C++ Logo

sg16

Advanced search

Re: [SG16-Unicode] P1689: Encoding of filenames for interchange

From: Tom Honermann <tom_at_[hidden]>
Date: Thu, 5 Sep 2019 11:20:58 -0400
Thank you for writing this up, Thiago!

On 9/5/19 12:12 AM, Thiago Macieira wrote:
> == Transport ==
> P1689 suggests using JSON. I'm comparing that in the context of the three
> options with a binary format (CBOR).
>
> One thing SG16 is completely in agreement of is that if you go with JSON, you
> must obey RFC 8259: there must not be a BOM and the file must be encoded in
> UTF-8.

We haven't polled anything, so saying we're all in agreement is
premature. Additionally, we discussed this further in the SG16 meeting
yesterday and I think we determined that a BOM *may* be present.

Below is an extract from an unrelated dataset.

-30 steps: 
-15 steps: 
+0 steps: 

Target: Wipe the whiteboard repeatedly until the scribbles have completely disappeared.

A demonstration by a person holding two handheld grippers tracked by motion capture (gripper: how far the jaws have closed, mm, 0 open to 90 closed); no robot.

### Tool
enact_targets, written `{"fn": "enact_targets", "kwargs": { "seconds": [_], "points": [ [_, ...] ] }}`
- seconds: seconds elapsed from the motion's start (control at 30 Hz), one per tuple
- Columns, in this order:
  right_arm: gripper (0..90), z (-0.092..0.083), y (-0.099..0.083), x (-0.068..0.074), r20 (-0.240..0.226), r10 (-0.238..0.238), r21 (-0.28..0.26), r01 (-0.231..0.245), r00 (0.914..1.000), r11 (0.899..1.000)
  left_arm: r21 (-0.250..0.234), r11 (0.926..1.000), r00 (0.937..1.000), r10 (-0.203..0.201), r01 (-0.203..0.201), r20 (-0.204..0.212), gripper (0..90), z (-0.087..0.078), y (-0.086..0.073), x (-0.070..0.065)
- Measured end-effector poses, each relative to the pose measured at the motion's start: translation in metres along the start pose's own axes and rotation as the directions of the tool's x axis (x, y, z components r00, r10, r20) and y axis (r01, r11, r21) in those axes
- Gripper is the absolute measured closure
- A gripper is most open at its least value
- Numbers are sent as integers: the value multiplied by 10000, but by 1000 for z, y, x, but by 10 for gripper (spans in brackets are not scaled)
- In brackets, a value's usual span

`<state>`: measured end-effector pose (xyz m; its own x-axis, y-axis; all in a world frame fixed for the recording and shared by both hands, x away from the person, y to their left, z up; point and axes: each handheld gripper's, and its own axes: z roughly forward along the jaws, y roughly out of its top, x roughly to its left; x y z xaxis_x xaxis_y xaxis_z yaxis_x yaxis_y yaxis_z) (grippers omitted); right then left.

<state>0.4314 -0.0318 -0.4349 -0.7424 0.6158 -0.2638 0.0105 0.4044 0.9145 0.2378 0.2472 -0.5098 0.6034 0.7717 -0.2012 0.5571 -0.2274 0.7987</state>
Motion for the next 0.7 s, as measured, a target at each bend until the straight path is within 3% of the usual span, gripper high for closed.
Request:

RFC 8259 section 8.1 states: (emphasis mine)

    JSON text exchanged between systems *that are not part of a closed
    ecosystem* MUST be encoded using UTF-8 [RFC3629].

    Previous specifications of JSON have not required the use of UTF-8
    when transmitting JSON text. However, the vast majority of
    JSON-based software implementations have chosen to use the UTF-8
    encoding, to the extent that it is the only encoding that achieves
    interoperability.

    Implementations MUST NOT add a byte order mark (U+FEFF) to the
    beginning of a *networked-transmitted JSON text*. In the interests
    of interoperability, implementations that parse JSON texts *MAY
    ignore the presence of a byte order mark* rather than treating it as
    an error.

My reading of this is that RFC 8259 permits use of non-UTF-8 encodings
in some situations. Whether the situation that P1689 is defined for
qualifies is something that could be debated. If we consider the build
system and compiler invocations to form a closed system, then the
dependency file could be, for example, EBCDIC encoded JSON and still
conform to RFC 8259. I'm not arguing for or against such a position at
this time; but rather noting that, if SG15 requires UTF-8 encoded JSON,
that requirement is arguably more restrictive than what RFC 8259 requires.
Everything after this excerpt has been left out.